Cécilien Laperruque. Un nom comme ça, c’est déjà tout un programme. Cécilien ? Rien de tel pour as­pirer à la quiétude du temps. Laperruque ? Parmi les an­cêtres de Cécilien, quel chauve honteux a-t-il, par le port d’un postiche, suscité ce surnom devenu patro­nyme ?

Cécilien Laperruque s’ap­prête à fleurir de quatre-vingts printemps, dont bon nombre partagés avec Rose, sa femme presque aveugle. Lui, Cécilien, voit bien, merci. C’est tant mieux pour lui et ses amis, car il passe le plus clair de son temps à traquer la truffe. Les chê­naies de la région d’Albi en recèlent juste assez pour donner goût aux choses de la vie.

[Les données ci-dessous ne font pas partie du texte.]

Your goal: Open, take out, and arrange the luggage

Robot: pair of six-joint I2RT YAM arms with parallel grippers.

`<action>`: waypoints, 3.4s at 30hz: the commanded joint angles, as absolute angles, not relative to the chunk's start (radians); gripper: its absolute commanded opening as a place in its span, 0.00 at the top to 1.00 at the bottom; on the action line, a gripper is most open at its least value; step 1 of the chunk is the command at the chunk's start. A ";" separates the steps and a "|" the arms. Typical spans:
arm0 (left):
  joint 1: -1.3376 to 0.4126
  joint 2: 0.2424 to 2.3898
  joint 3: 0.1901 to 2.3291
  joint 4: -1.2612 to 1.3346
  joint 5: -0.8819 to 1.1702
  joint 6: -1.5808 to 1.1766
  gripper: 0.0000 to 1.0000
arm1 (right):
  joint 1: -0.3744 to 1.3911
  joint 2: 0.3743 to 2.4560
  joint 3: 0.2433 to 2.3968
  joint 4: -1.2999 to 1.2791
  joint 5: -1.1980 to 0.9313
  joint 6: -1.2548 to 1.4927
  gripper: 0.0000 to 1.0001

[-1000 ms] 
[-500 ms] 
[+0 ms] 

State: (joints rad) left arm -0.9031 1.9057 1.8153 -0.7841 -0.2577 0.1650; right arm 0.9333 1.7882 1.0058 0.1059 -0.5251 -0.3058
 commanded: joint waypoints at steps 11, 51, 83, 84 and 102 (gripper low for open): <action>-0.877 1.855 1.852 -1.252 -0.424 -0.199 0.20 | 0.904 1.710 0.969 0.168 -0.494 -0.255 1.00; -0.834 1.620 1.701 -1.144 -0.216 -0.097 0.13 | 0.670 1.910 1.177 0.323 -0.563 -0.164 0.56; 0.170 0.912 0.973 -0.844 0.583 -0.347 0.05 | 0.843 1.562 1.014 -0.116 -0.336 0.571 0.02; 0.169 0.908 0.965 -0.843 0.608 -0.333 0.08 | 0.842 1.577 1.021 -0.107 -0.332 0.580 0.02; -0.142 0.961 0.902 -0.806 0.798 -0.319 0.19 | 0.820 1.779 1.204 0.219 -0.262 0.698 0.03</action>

La truffe, perle noire des terrains pauvres, se cache sous une bonne épaisseur de terre et de caillasse, au milieu de grands ronds lu­naires où rien d’autre ne pousse. Mais pas question de retourner le sol pour la dénicher. Ce chamboulement compromettrait les truffes en gestation. Pour cette année. Et pour les pro­chaines.

Il a donc fallu ruser. Quelques petits malins ont remarqué que d’étran­ges mouches tournaient au-dessus de la truffe mûre. Il suffit donc d’observer leur vol en spirale, et de creuser à l’aplomb. Mais il est sou­vent trop tard, la mouche étant attirée par la décom­position de la truffe plus que par les effluves gastro­nomiques.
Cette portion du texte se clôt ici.